Sudore a frotte, muscoli contratti, scintille che navigano veloci come cavi in fibra ottica nei meandri della corteccia cerebrale, caffè espresso gusto catrame, poghi scomposti sopra i tavolini della prima classe di un Frecciarossa direzione Bologna Centrale…

La facilità con cui riescono a farmi salire l’adrenalina i SOIA è una qualità che non posseggono in tanti. I Sick Of It All sono l’anti-epica, un manifesto rivoluzionario da working class, da piccolo garage di periferia sporco, pieno di attrezzi e cacciaviti e con macchie d’olio sparse ovunque. In un piccolo scenario così iniziarono a suonare da qualche parte nel Queens nel 1986. Erano in quattro: i fratelli Lou e Pete Koller, Armand Majidi e Rich Cipriano. Dopo le qualificazioni si entra subito di diritto nel girone Champions del CBCG, facendo la conoscenza e suonando con i loro stessi idoli.

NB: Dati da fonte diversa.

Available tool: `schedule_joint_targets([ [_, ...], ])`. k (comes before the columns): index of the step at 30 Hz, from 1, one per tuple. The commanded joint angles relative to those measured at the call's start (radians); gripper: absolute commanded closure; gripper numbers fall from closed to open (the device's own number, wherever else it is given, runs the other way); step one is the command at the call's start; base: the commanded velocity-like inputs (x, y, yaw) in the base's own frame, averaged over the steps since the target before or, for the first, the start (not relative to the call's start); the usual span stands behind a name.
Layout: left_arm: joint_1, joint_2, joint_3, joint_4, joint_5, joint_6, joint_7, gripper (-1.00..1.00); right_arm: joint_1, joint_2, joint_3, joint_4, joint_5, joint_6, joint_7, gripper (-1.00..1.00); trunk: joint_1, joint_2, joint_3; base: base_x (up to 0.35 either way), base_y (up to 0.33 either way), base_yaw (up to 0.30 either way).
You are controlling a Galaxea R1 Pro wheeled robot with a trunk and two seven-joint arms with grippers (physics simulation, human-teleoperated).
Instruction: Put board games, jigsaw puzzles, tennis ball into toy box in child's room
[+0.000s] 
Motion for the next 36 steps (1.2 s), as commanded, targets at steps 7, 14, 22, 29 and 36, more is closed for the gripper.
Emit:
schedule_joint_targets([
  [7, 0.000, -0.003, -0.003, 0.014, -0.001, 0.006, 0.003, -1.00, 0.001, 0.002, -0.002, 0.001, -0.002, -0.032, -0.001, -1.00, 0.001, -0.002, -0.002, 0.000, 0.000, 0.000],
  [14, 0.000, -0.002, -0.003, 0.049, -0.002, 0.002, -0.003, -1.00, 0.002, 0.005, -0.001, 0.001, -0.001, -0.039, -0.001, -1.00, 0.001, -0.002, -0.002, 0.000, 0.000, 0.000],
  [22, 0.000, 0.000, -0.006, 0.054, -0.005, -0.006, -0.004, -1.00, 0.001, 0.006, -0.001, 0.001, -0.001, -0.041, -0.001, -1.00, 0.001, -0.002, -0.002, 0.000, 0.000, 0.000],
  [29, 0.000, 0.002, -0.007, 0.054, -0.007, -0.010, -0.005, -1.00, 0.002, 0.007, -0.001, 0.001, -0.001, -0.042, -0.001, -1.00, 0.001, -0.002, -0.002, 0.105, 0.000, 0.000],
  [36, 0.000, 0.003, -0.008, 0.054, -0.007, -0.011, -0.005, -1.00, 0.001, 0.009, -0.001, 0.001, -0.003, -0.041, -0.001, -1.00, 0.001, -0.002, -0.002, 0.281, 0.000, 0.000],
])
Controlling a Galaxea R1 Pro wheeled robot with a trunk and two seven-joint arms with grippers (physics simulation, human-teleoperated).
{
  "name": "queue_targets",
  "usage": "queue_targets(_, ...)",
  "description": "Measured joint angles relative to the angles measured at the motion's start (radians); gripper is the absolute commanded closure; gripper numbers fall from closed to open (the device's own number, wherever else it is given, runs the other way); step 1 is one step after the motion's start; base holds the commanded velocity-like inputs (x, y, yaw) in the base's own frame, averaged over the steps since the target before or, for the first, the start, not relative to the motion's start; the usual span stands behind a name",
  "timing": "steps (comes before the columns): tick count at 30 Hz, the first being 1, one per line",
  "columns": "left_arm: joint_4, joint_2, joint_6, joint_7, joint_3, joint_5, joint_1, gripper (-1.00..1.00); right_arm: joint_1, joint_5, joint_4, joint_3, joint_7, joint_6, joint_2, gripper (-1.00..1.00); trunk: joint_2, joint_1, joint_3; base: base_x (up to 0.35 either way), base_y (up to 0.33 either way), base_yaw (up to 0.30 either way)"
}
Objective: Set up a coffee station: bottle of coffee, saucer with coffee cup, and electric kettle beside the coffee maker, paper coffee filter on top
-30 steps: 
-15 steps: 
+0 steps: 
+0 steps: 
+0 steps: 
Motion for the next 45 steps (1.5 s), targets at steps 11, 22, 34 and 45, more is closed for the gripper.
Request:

Una manciata di ep (l’omonimo e “We Stand Alone” tra il 1987 ed 1991) ed a sandwich il primo lungo “Blood, Sweat and No Tears” tutti sotto Relativity Records. Poi nel 1992 viene lanciata la bomba “Just Look Around” che segna anche la fine della collaborazione con l’etichetta per l’approdo su East West Records.

La cosa meno piacevole di “Just Look Around”, probabilmente, è il font rosso e grassoccio di copertina che fa bruciare gli occhi, per il resto c’è veramente tanta carne al fuoco e pezzi quali “We Want the Truth” e “Stand Alone” (rectius: sing along) sono già dei classici. Lo spot-mazzata di “What’s going’ on” è il jolly capace di deragliare dai binari quasi da subito con una velocità di manovra quasi folle. Il confine tra hardcore punk e thrash metal sembra sempre più labile, con la chitarra sempre più satura.
La sensazione che rimane impressa, a parte i tanti notevoli numeri da “Violent Generation” e “Locomotive” a “Shut Me Out”, è quella di un disco molto cupo perfetta visione dall’alto di una metropoli notturna inquinata dai fumi dei gas di scarico, dalle grandi industrie, sporca e degradata. Ed episodi più rallentati ed inusuali come la title-track “Just Look Around” e “The Shield”, in cui il cantato di Lou si avvicina vagamente ad uno stile rappato, rafforzano questa narrazione decadente e stradaiola, rispetto ad “Built To Last” in cui invece usciranno anche fuori le loro influenze oi-punk.

Il punto di rottura, con le relative polemiche, arriveranno presto con la firma major, ma l’unico rumore da ricordare sarà come qui solo quello dei decibel assordanti fuoriusciti dalla chitarra di Pete e i ruggiti di Lou uniti ai ritmi secchi ed incessanti di Armand Majidi alla batteria (“What’s Goin’ On” e “Violent Generation”), senza dimenticare a completare la sezione ritmica, il basso di Rich Cipriano, distorto e spesso in evidenza (“The Shield” e la stessa title-track).

Mettiamola così: non sono ancora riuscito a sciogliere la questione sul quale sia il loro disco migliore tra questo (che tra i tre è quello con una componente hardcore leggermente più marcata), Stratch The Surface e Built To Last, quindi nel dubbio celebriamo questo per tutti, che torto non si fa, visto che siamo di fronte ad una delle pietre miliari dell’hardcore americano degli anni Novanta.